WORK ITEM —
In the records below, find the line holding "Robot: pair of" and the line holding "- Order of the". Set down both, with every line between them, exactly.
[RECORDS FOR THE TASK — start]
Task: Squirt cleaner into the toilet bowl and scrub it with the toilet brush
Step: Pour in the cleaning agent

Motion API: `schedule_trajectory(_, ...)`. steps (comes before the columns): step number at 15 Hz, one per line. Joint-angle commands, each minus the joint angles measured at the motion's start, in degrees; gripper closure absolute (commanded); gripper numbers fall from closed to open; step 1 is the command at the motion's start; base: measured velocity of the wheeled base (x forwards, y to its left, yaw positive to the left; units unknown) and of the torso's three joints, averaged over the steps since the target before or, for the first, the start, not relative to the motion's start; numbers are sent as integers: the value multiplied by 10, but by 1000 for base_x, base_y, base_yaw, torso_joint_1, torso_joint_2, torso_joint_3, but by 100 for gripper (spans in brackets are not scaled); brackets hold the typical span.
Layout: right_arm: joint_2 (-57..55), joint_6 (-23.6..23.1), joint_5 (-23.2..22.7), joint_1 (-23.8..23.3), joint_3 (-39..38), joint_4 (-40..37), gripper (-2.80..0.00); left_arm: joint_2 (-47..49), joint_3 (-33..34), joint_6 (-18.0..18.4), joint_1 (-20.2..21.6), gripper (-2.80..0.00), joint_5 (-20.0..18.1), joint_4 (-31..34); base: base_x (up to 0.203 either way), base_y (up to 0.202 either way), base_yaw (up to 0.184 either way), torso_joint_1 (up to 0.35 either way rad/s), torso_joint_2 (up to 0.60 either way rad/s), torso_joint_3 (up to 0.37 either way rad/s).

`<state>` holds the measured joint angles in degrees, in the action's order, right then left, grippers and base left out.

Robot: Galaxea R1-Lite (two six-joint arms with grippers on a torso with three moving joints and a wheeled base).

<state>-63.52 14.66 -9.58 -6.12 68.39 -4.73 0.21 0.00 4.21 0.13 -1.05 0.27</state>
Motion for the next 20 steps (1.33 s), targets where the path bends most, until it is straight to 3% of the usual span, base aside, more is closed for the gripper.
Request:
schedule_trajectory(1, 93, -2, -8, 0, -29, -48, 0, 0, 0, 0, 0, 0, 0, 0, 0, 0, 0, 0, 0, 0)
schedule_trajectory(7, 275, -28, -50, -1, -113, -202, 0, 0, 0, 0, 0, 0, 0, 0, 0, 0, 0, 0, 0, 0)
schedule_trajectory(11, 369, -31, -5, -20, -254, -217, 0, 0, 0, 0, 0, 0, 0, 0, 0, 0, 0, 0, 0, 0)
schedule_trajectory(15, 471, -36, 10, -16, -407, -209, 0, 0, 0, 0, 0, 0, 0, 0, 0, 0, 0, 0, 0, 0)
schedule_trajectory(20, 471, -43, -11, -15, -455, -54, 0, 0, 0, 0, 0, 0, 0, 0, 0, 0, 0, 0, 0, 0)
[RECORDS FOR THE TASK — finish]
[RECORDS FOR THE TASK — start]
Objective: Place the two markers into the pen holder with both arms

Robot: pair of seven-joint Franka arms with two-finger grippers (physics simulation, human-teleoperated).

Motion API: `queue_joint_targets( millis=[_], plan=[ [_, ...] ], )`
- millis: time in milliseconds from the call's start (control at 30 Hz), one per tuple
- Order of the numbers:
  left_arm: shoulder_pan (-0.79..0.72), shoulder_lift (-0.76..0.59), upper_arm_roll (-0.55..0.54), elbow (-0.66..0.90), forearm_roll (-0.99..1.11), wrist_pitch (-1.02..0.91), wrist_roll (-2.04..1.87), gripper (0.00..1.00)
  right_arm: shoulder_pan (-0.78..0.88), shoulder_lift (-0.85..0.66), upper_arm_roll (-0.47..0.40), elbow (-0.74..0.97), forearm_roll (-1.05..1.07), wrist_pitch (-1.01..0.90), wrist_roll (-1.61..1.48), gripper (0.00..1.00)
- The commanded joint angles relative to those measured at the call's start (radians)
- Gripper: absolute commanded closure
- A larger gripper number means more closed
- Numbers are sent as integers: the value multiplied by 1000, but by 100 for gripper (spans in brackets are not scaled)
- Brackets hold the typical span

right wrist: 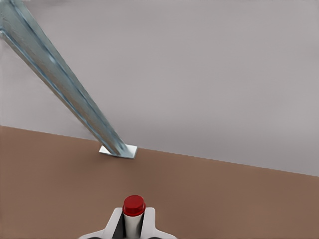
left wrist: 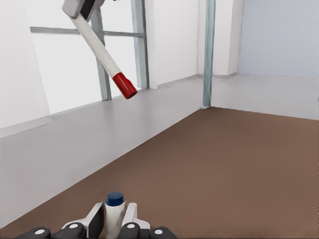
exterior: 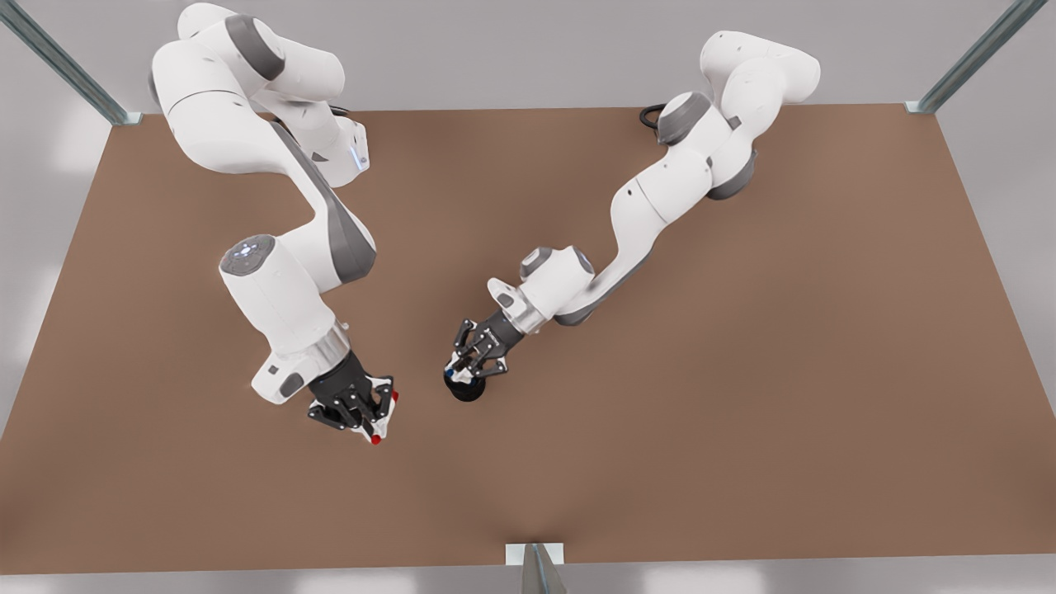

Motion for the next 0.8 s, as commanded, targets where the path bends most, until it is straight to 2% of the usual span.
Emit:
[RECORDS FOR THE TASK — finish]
SOLUTION TO THE PROBLEM —
Robot: pair of seven-joint Franka arms with two-finger grippers (physics simulation, human-teleoperated).

Motion API: `queue_joint_targets( millis=[_], plan=[ [_, ...] ], )`
- millis: time in milliseconds from the call's start (control at 30 Hz), one per tuple
- Order of the numbers:

There is no more to the answer.